Non siamo borbonici. Non sogniamo il ritorno della monarchia. Ma ci sono storie che la storia ufficiale non racconta. La storia di una vera e propria guerra civile durata dieci anni e che ha segnato profondamente il nostro Paese subito dopo l’Unità. All’epoca, i vincitori, la liquidarono come una storia di “briganti”, la lotta contro l’invasore borbonico ridotta a una vicenda di ladrocini e saccheggi. Come se il Sud non fosse in grado di esprimere una propria identità e un proprio progetto politico. In questi post vogliamo, invece, ricordare le vicende e le storie di una vera e propria guerra, che ha visto un popolo sconfitto e un altro dominatore. La storia la scrivono i vinti.

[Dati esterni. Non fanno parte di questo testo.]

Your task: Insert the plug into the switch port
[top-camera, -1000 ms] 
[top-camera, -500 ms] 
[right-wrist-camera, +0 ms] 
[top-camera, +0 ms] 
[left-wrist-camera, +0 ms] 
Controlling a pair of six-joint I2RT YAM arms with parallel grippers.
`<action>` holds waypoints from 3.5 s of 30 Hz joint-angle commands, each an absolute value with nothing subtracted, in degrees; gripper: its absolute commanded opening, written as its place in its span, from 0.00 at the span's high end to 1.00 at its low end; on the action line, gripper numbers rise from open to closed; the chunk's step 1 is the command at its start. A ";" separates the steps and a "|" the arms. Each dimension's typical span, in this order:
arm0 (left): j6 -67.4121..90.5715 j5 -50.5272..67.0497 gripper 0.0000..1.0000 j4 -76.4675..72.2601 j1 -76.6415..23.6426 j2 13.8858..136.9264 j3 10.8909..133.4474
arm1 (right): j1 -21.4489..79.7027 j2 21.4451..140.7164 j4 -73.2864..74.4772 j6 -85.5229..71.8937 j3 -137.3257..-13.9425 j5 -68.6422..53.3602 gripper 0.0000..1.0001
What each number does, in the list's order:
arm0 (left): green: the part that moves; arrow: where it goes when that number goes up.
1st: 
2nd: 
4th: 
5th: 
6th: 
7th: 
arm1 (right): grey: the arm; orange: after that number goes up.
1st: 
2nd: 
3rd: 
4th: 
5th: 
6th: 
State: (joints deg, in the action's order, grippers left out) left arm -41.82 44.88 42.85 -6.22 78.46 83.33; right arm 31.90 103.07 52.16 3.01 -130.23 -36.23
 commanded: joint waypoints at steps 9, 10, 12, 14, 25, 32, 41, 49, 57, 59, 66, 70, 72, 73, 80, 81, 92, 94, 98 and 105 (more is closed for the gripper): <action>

Ma agli storici e ai giornalisti spetta il compito di ricordare e valutare. Solo così si recupera la memoria storica di una nazione. E, soprattutto, si può evitare di rifare gli stessi errori del passato.

L’esercito fedele

 

L’8 settembre si aprirono le porte dei castelli di Napoli. La città ancora festeggiava Garibaldi, quando parte delle truppe borboniche rimaste in città uscì dai forti, allineandosi tra gli sguardi stupiti degli abitanti. Non ci furono reazioni né violenze. Il 9° reggimento di linea e il 13° cacciatori, con musiche e bandiere spiegate, sfilarono in un contesto surreale, con i garibaldini, la guardia nazionale e la flotta oramai diventata italiana ad osservare. I soldati, in perfetto ordine, raggiunsero il re che stava riorganizzando l’esercito. Il capitano borbonico Tommaso Cava ricordò che «quasi tutti i corpi sbandati, vennero volontariamente a raggranellarsi dietro il Volturno, ed era commovente vedere come quei soldati laceri, scalzi, defatigati» scelsero di restare con il re. Francesco II scoprì che decine di migliaia di uomini erano rimasti fedeli e pronti a combattere33. Il forte di Baia si arrese solo dopo aver finito i viveri34. L’esempio lo diedero i soldati delle brigate sciolte in Calabria. Rifiutarono l’invito ad entrare nell’esercito garibaldino e, dopo la resa di Ghio, 260 ufficiali raggiunsero il sovrano.